Problem requirements: Copy each line below that includes "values".
########################################
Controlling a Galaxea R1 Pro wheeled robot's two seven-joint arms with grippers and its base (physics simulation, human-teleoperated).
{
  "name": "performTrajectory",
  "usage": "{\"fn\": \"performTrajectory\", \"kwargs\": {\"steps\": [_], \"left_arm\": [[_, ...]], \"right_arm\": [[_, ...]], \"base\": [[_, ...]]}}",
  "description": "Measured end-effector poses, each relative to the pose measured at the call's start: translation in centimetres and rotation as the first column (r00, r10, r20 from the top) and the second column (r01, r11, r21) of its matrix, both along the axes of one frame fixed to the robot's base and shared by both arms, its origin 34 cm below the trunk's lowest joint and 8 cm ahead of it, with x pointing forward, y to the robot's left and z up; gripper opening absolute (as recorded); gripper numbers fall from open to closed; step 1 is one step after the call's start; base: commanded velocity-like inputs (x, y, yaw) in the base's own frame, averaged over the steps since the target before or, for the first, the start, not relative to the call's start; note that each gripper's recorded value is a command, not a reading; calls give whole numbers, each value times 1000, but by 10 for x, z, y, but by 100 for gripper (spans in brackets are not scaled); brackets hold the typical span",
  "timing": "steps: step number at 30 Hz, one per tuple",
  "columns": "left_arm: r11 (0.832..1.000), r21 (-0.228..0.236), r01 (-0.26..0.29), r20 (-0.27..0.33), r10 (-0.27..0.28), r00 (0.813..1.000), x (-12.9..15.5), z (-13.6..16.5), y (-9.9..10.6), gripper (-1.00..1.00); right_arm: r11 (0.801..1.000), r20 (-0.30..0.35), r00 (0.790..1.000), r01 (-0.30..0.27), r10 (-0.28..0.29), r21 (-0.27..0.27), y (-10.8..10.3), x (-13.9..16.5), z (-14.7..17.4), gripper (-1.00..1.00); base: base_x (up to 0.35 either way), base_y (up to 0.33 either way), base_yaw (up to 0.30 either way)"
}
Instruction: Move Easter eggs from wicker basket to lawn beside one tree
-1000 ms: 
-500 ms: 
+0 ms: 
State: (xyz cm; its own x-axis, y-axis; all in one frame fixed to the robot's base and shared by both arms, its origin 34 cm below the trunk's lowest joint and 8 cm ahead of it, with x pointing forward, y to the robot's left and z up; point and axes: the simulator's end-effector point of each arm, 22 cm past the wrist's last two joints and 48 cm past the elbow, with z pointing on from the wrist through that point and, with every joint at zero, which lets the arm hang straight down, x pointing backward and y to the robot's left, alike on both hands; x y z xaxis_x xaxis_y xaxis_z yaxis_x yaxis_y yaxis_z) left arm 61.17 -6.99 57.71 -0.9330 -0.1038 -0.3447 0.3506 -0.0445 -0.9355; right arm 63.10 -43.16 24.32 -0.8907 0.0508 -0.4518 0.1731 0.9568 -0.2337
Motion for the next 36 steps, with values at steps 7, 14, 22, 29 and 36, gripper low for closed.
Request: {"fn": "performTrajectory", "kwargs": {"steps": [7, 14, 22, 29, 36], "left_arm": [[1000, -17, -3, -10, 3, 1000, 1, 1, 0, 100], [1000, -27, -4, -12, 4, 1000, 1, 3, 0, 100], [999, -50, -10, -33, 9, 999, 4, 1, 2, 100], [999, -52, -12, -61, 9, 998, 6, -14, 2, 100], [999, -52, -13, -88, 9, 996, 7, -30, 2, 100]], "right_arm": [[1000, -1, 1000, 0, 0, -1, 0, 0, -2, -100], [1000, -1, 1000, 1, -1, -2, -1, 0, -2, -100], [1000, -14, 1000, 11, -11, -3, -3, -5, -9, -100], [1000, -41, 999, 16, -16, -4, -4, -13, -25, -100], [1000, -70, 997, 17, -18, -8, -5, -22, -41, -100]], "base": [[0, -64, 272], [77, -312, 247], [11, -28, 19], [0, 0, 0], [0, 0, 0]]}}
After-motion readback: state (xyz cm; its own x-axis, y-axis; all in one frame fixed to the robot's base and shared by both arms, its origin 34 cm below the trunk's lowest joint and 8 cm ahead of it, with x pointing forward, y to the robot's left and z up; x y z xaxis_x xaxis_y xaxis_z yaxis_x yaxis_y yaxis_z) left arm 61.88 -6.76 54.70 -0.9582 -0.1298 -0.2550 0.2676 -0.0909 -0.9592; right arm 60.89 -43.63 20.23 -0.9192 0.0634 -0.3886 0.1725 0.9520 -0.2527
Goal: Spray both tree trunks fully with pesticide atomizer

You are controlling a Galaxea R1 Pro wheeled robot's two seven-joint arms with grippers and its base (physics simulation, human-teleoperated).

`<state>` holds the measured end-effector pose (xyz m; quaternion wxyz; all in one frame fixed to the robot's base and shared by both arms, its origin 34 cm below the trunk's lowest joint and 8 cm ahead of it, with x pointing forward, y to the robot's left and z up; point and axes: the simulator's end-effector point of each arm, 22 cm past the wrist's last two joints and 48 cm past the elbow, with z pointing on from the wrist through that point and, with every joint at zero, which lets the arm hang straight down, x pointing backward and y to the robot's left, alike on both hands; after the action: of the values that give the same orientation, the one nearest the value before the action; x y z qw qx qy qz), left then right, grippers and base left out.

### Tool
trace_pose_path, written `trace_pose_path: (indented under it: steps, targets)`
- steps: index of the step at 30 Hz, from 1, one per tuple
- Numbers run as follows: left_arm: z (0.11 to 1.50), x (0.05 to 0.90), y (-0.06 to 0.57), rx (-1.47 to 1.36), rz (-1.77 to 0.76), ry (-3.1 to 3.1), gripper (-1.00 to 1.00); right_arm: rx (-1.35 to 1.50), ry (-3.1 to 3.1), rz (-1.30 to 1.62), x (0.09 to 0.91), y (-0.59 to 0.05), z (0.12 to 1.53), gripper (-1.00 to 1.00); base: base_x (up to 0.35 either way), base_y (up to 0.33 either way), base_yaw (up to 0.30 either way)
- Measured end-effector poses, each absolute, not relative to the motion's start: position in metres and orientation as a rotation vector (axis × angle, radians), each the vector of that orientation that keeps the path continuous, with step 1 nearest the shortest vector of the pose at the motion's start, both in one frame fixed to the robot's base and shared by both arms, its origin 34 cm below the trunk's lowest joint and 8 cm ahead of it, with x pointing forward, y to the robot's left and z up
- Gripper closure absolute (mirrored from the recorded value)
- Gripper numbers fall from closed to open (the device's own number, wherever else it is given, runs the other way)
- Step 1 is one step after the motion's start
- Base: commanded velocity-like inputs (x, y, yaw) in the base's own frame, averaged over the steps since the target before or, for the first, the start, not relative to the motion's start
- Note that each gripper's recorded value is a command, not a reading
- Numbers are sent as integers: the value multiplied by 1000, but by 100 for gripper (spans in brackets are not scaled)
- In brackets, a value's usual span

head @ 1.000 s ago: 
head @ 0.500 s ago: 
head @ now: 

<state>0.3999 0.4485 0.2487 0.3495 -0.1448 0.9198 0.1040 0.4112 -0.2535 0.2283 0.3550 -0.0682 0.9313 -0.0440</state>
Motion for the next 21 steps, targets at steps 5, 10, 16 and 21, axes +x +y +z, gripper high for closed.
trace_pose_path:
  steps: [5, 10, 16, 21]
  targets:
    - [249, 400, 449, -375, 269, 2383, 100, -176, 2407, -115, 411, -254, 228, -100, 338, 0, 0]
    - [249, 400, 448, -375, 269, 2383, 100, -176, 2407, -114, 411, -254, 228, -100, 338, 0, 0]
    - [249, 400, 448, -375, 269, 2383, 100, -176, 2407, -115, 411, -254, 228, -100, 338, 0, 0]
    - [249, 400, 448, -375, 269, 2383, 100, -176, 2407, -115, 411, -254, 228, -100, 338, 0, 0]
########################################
Answer to this exercise:
Motion for the next 36 steps, with values at steps 7, 14, 22, 29 and 36, gripper low for closed.
`<state>` holds the measured end-effector pose (xyz m; quaternion wxyz; all in one frame fixed to the robot's base and shared by both arms, its origin 34 cm below the trunk's lowest joint and 8 cm ahead of it, with x pointing forward, y to the robot's left and z up; point and axes: the simulator's end-effector point of each arm, 22 cm past the wrist's last two joints and 48 cm past the elbow, with z pointing on from the wrist through that point and, with every joint at zero, which lets the arm hang straight down, x pointing backward and y to the robot's left, alike on both hands; after the action: of the values that give the same orientation, the one nearest the value before the action; x y z qw qx qy qz), left then right, grippers and base left out.

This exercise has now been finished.